In Dublin we’re seen as farmers, but if you go to Wicklow we’re seen as Dubs. So we’re just in a weird spot.
My grandad was from Hollymount in Mayo and they’d a farm down there. He was born in 1918 and moved to London to work on the construction sites. Then he went to World War II to fight in northern Africa and Italy.
When he came home he worked again for a while on the sites. In the early 60s he had enough money from that and his salary in the army, and he bought the farm then.
He ran it for a good few years. Up until he was in his early 90s he was out on the farm. My dad took over then. My grandad died a few years ago. He was 99 by the time he died. My dad now is the head man up here and we’re all still here as well.
I’ve a brother and sister. My sister, she would have been mad into the horses, because my grandad used to breed Irish Draughts.
Some of my best memories growing up are going around on the tractor with me da or doing fencing, any sort of stuff like that. Every summer we’d be up here. We had no shops to walk to or no real neighbours, so it was just the farm.
I would have helped out a lot, I still do. Moving cattle or testing, me and my brother would go down and help, but obviously we’ve our own jobs now.
When you say you’re a farmer from Dublin a lot of people think you’re in tillage, because a lot of farmers up the north side would be. Then you say: “No, I’m actually a beef farmer, we’ve cattle” and they don’t believe you. I don’t think the accent helps.
I went to school in Clondalkin, which would be very urban Dublin. I’d be bringing friends up and they couldn’t get their heads around the farm and that we were still so close to Dublin.
When I went to college then with lads who would have come up from farms in Mayo and Galway, they were through and through farmers, you could tell. Whereas you’d probably pick up the street smarts as well living in and around west Dublin. It was a really good balance, my dad was the same.
New ventures
I studied business entrepreneurship in Maynooth. I started my business, The Cleaning Company,, part time while I was in college and then I went full time after. It’s predominantly window cleaning, gutter cleaning and power washing.
When the pandemic came in I thought it would stop a lot of those services from happening. So I had an idea to start disinfecting as a new service.

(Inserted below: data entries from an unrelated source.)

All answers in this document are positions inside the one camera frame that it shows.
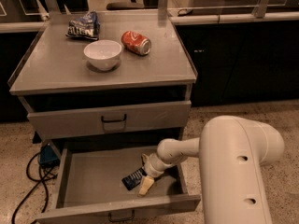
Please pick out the white ceramic bowl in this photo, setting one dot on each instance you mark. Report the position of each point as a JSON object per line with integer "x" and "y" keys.
{"x": 103, "y": 54}

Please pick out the black office chair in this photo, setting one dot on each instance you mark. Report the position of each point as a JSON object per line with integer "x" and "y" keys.
{"x": 125, "y": 5}

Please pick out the grey drawer cabinet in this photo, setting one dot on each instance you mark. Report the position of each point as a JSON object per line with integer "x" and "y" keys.
{"x": 138, "y": 78}

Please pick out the closed grey upper drawer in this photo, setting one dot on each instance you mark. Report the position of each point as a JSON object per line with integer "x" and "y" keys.
{"x": 113, "y": 119}

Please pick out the dark low cabinet right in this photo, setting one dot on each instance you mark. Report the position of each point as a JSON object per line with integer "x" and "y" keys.
{"x": 243, "y": 62}

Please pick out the blue chip bag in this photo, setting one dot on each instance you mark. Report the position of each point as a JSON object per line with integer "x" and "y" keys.
{"x": 87, "y": 26}

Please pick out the dark blue rxbar wrapper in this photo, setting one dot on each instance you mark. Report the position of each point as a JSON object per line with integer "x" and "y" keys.
{"x": 133, "y": 179}

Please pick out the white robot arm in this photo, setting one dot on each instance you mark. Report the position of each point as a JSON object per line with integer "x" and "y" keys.
{"x": 231, "y": 151}

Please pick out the blue power box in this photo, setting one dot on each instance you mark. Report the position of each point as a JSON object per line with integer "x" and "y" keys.
{"x": 49, "y": 156}

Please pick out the open grey lower drawer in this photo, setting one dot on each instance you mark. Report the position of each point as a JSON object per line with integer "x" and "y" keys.
{"x": 89, "y": 188}

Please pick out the dark low cabinet left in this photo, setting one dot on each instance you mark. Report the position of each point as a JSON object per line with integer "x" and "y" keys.
{"x": 13, "y": 47}

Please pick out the dark low cabinet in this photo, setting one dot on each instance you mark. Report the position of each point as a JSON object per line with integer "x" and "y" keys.
{"x": 13, "y": 47}
{"x": 243, "y": 62}

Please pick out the red soda can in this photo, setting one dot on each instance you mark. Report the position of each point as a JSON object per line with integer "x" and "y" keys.
{"x": 136, "y": 43}

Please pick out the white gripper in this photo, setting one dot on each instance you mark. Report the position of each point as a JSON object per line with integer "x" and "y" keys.
{"x": 151, "y": 170}

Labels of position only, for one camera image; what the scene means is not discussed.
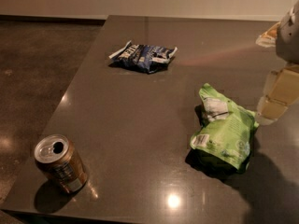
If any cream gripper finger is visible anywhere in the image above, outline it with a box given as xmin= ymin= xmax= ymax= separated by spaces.
xmin=255 ymin=63 xmax=299 ymax=125
xmin=255 ymin=22 xmax=280 ymax=48

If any green rice chip bag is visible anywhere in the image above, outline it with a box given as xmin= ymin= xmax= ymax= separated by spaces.
xmin=190 ymin=83 xmax=259 ymax=174

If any blue chip bag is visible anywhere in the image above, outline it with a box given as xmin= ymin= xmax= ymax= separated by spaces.
xmin=109 ymin=41 xmax=178 ymax=74

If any brown soda can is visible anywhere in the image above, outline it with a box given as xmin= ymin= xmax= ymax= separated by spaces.
xmin=34 ymin=134 xmax=88 ymax=193

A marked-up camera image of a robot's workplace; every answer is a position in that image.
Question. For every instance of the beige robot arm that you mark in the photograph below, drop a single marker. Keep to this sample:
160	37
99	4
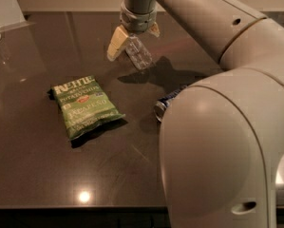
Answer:
221	138

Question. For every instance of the clear plastic water bottle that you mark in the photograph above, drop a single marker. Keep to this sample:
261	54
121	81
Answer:
138	54

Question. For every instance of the blue soda can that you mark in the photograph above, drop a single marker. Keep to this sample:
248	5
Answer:
163	103

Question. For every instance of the green kettle chips bag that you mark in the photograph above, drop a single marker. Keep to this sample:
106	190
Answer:
84	106

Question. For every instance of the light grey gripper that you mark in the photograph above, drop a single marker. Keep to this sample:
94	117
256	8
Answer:
138	23

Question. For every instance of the white panel at top left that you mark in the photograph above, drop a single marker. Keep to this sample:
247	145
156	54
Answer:
11	16

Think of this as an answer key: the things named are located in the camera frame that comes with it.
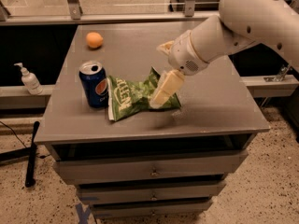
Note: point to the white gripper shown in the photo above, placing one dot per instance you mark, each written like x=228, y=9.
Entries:
x=182, y=54

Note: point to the green jalapeno chip bag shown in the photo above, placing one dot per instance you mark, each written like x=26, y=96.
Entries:
x=126, y=98

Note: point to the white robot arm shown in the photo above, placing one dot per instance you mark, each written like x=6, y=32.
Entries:
x=239, y=25

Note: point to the blue pepsi can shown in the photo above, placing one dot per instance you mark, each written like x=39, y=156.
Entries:
x=94, y=81

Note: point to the orange fruit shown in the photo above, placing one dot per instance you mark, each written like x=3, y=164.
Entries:
x=94, y=40

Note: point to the grey drawer cabinet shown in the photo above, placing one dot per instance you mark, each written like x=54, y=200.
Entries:
x=217, y=111

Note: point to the white pump bottle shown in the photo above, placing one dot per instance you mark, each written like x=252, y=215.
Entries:
x=29, y=80

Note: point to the bottom grey drawer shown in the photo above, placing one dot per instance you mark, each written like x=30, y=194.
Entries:
x=150, y=208

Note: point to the grey drawer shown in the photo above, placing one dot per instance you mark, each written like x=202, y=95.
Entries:
x=172, y=191
x=109, y=171
x=150, y=208

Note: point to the middle grey drawer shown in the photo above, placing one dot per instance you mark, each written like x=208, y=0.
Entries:
x=172, y=191

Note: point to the top grey drawer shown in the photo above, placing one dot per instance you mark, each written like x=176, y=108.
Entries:
x=109, y=171

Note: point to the blue tape mark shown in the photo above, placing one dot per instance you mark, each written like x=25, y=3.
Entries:
x=85, y=215

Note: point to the black stand leg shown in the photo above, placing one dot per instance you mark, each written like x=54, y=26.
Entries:
x=29, y=180

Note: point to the metal window rail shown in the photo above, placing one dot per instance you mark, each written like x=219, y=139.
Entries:
x=106, y=18

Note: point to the metal latch bracket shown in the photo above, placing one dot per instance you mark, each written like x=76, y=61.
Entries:
x=280, y=75

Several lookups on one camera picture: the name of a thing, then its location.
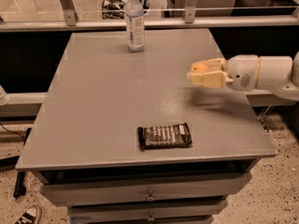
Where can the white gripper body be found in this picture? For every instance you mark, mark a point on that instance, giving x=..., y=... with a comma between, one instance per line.
x=242, y=71

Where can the lower metal drawer knob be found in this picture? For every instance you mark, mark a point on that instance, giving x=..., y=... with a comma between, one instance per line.
x=150, y=218

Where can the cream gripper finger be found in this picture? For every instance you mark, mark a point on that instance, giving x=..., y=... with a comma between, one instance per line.
x=215, y=64
x=213, y=80

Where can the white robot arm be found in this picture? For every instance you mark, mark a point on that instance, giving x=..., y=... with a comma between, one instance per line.
x=276, y=74

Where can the black and white sneaker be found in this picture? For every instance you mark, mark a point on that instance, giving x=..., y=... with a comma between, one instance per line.
x=30, y=216

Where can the metal railing frame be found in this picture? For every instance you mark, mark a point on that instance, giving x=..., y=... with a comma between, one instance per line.
x=87, y=15

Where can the orange fruit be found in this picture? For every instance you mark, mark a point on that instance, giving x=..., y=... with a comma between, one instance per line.
x=199, y=67

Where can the grey drawer cabinet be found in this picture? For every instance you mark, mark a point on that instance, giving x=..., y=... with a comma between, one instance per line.
x=86, y=129

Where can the black pole on floor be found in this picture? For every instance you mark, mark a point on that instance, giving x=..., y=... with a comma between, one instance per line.
x=20, y=189

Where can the black rxbar chocolate wrapper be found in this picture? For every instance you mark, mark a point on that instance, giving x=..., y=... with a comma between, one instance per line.
x=164, y=137

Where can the black white patterned bag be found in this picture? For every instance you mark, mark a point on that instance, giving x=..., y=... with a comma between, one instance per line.
x=112, y=9

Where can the round metal drawer knob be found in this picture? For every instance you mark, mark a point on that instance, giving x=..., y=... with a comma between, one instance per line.
x=150, y=198

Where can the top grey drawer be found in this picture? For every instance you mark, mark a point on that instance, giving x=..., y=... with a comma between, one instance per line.
x=136, y=190

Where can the clear plastic water bottle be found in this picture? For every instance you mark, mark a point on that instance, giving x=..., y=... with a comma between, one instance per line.
x=135, y=29

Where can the grey drawer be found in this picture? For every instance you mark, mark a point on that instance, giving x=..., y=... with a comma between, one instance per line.
x=136, y=190
x=141, y=211

We now do interior and exterior disinfecting with mist blowers and foggers. It peaked after the first lockdown, when things started opening up again. That’s when it was just absolutely insane. Whereas now there’s not a lot open. I’d say when the lockdown eases again we’ll be busy.
We were doing the disinfecting for RTÉ’s show, Home Rescue. They were going into private houses, so we had to disinfect the whole house beforehand and then after the filming again.

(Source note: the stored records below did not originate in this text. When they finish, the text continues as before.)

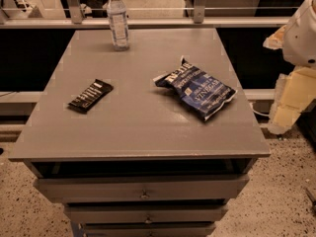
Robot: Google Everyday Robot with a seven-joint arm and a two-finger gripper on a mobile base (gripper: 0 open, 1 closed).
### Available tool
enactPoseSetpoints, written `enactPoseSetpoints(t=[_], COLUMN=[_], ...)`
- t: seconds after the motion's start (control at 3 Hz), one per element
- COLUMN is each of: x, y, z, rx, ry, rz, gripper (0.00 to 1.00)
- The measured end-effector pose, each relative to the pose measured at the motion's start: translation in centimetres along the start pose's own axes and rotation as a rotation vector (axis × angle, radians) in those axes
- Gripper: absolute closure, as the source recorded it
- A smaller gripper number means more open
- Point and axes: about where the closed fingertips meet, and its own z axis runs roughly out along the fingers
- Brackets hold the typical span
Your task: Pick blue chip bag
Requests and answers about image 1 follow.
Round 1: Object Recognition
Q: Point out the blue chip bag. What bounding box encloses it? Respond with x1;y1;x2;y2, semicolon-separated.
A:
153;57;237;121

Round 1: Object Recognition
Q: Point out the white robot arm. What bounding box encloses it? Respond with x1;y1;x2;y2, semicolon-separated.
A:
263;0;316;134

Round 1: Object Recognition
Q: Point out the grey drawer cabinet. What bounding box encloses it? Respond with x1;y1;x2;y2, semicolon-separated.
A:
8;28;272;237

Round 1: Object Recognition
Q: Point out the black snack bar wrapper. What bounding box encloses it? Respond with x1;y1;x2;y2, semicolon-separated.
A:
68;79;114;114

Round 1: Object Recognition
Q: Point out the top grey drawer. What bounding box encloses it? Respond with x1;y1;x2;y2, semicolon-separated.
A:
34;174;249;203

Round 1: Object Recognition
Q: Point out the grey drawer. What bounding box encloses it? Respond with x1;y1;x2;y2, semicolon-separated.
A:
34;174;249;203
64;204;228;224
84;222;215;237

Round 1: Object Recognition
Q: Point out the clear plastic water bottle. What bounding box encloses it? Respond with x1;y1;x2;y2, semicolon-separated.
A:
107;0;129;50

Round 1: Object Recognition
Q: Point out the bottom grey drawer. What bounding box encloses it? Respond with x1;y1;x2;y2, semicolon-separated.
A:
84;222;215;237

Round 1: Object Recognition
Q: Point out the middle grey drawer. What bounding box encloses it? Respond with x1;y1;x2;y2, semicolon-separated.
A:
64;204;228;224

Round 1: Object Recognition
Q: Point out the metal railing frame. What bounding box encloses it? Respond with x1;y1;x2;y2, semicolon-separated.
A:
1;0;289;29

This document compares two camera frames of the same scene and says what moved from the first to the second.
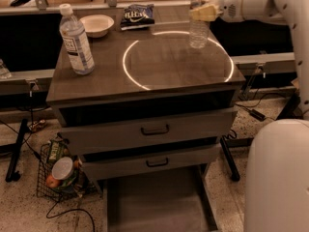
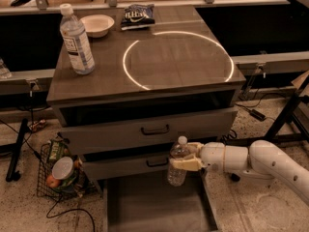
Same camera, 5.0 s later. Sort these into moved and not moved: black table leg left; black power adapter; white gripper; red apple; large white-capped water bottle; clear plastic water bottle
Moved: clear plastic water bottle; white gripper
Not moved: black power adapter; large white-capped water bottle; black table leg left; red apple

The farming helped with this side of the business. I planted Christmas trees a few years back, just having the experience of weed control and spraying them was a great help. Then, where we are, there’s a lot of deer up here, so we’ve awful trouble with TB (tuberculosis). I would have done a lot of power washing of the cattle sheds and disinfecting also.
With the Christmas trees, I planted Nordmann and Noble Fir from 2017 onwards. The plan was that I would sell them to the urban community in Tallaght from our yard here and offer a tree picking and cutting service.

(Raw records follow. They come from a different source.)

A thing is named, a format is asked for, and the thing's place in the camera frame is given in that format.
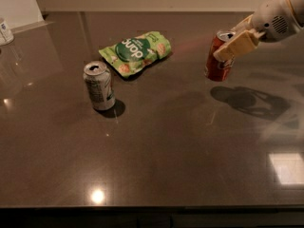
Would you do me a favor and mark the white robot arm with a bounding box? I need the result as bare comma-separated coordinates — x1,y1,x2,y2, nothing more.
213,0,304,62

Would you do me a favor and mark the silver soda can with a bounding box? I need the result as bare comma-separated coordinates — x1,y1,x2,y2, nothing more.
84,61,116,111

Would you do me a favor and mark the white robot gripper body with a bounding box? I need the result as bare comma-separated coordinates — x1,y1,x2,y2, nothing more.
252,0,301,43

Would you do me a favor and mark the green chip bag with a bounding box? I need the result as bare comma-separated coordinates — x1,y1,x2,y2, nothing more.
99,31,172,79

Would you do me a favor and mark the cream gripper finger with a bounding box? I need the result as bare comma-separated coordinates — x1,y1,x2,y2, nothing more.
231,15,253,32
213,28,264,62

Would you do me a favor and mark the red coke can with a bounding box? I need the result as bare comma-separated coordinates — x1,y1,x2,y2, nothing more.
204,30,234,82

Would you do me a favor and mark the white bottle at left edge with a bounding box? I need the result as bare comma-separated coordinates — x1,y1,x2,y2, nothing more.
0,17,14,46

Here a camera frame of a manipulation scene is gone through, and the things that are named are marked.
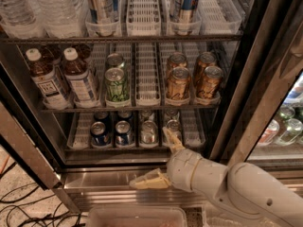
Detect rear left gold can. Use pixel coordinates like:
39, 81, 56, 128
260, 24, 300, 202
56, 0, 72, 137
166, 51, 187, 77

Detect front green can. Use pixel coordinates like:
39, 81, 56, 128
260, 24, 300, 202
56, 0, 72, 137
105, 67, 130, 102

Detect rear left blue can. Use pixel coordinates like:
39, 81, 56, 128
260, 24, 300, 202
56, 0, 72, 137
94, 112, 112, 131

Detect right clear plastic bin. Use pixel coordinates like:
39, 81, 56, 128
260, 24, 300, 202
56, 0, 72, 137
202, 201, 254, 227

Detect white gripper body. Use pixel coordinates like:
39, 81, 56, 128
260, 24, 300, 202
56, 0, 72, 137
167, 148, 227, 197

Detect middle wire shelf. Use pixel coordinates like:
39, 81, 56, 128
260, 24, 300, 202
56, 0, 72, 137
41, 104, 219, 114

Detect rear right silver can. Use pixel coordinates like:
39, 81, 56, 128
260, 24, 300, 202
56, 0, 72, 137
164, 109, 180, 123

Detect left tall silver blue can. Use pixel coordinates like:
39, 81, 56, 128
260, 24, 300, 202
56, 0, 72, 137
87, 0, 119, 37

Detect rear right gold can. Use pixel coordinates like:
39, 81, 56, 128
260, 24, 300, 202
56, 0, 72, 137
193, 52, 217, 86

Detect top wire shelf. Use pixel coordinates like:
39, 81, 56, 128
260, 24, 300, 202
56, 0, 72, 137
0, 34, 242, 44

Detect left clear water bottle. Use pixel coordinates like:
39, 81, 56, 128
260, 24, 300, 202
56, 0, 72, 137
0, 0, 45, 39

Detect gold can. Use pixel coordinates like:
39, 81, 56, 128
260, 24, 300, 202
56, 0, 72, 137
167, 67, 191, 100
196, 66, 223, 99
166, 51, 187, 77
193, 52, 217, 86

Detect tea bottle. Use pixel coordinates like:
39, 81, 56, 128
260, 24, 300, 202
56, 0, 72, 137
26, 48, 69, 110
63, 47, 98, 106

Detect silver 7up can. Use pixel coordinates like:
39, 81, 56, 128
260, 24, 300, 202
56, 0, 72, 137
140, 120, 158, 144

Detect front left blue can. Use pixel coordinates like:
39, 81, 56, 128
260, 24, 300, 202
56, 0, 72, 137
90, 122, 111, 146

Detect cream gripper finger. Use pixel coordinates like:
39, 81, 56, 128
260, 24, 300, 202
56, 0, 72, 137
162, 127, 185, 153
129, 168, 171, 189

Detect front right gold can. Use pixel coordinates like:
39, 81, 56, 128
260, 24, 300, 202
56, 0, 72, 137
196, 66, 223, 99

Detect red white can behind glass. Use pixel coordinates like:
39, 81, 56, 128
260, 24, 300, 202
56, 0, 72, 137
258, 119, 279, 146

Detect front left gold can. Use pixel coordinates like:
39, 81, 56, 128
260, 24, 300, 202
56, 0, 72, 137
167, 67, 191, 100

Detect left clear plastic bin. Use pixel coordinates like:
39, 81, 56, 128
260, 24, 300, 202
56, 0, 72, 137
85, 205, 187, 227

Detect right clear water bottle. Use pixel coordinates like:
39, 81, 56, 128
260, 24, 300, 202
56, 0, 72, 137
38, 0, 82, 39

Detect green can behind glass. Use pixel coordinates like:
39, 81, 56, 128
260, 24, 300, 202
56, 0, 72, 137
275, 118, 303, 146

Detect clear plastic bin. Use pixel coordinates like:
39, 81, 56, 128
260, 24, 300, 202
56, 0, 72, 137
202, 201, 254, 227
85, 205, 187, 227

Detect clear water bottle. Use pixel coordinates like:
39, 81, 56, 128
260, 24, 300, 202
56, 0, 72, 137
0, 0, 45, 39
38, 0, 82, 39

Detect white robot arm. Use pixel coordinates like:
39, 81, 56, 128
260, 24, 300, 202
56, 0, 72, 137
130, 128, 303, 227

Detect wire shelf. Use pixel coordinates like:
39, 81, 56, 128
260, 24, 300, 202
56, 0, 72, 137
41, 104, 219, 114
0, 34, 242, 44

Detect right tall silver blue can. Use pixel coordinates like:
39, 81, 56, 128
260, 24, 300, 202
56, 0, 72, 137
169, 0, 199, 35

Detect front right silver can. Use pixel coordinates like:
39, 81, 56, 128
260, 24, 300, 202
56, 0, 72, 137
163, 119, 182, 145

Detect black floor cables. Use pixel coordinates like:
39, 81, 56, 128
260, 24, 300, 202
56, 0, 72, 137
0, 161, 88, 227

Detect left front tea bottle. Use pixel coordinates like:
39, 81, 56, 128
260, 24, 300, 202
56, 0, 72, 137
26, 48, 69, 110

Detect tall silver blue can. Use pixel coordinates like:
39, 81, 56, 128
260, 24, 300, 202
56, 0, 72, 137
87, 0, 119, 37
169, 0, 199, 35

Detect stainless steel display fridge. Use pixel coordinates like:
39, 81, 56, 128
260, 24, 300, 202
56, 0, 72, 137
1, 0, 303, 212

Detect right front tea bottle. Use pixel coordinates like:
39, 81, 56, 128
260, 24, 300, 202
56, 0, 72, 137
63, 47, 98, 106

However, an injury I got in the second year cycle of the trees meant I couldn’t take care of them for a few years. Unfortunately, they’ve become overgrown with weeds and eaten by wildlife. It’s a venture I’ll return to in the future though, with a fresh plantation on a new site on the farm.
I think I always had an entrepreneurial streak in me. At one stage I was collecting scrap metal that was left around that farm as a kid. I was gathering it up and bringing it to get weighed and sold.
When I started up cleaning business there was a big demand for a local, reliable window cleaner. I went down that route, I’m glad I did now. It worked out pretty well.